Tissue harvesting for microscopic analysis
    Stem segments bounded by paper tags were harvested from individual plants in sequence from top to bottom. Upon excision, segments were immersed in 150µL of fixation buffer (stock 2X PME; 50mM 2-[4-(2-sulfoethyl)piperazin-1-yl]ethanesulfonic acid (PIPES), 2mM MgSO4, 2mM  EGTA), within 0.2ml dome-cap thermal cycler tubes.  Segments were then subjected to three consecutive cycles of five minute vacuum infiltration at 20 inches Hg and washed 3 times in 1X PME prior to long-term storage at 4oC in 1X PME.  Segments were individually encased in 1cm3 blocks of 5% agar at 65oC, and stored at 4oC to set.  40µm-thick transverse sections were cut from segments using a vibrating microtome (Model VT100S, Leica), separated from agar encasement with a sable-hair ('00') brush, then blocked for at least one hour in 5% bovine serum albumin (BSA) in 1X TBST (10mM TRIS, 0.25M NaCl, 0.1% TWEEN).  
    
Immunolabelling and staining
    Sections were mixed to randomize developmental difference, randomly allocated from each biological replicate pool, along with 100µL of fresh blocking solution, to wells of 96-well plate (BD Falcon), grouping three biological replicates row-wise according to antibody or negative control.
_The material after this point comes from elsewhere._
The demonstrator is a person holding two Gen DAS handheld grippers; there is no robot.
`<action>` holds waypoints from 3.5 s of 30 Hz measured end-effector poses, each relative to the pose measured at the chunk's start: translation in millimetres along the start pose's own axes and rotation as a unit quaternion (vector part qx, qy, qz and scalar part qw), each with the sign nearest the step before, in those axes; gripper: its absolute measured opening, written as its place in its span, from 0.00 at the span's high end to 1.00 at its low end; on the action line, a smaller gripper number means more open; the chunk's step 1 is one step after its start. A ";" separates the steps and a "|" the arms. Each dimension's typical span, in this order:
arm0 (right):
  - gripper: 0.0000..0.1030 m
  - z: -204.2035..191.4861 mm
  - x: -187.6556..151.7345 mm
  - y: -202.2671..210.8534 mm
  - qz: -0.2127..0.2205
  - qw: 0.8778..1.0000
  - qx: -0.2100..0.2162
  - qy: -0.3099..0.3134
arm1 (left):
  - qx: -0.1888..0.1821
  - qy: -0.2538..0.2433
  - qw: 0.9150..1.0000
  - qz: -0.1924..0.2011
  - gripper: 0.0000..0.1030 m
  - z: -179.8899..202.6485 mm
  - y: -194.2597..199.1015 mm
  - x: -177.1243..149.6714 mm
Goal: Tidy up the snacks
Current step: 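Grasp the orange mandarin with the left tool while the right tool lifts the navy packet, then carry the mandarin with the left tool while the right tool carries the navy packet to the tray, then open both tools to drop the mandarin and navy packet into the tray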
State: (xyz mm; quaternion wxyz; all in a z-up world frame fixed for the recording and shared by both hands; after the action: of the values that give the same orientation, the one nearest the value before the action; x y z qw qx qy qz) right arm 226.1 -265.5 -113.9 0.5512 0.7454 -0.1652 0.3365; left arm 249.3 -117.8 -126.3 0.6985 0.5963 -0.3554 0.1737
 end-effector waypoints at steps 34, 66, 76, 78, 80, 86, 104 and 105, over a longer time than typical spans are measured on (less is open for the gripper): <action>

Antibodies included in this experiment are listed in Table S1 providing 96-well plate position, source animal, supplier, immunogen, epitope structure, and antigen; information derived from CCRC database, WallBioNet (glycomics.ccrc.uga.edu/wall2/index.html). These 55 mAbs  collectively provide broad coverage of the major cell wall glycan classes relative to the coverage offered by the entire set of available cell wall glycan-directed antibodies (Figure S3) most of which were previously described in literature.  Blocking solutions were swapped with 15µL 1:36 dilutions of supplied antibody solutions (see Table S1) using gel-loading tips, then sections were incubated at 4oC for 16 hours. Sections were washed two times in 100µL 1X TBST, then incubated one hour at 21oC in the dark in secondary antibody; either 15µL of 2µg/µL Alexa Fluor™ 488 donkey anti-rat IgG (H+L) (Invitrogen) or 2µg/µL Alex Flour™ 488 goat anti-mouse IgG (H+L) (Invitrogen) based upon the requirements of the primary antibodies (see Table S1).  Sections were again washed 2 times in 100µL 1X TBST, prior to counterstained with 0.015% Congo Red (Fluka, Buchs, Switzerland).  Sections were again washed 2 times in 100µL 1X TBST to remove excess counterstain and unbound secondary antibody.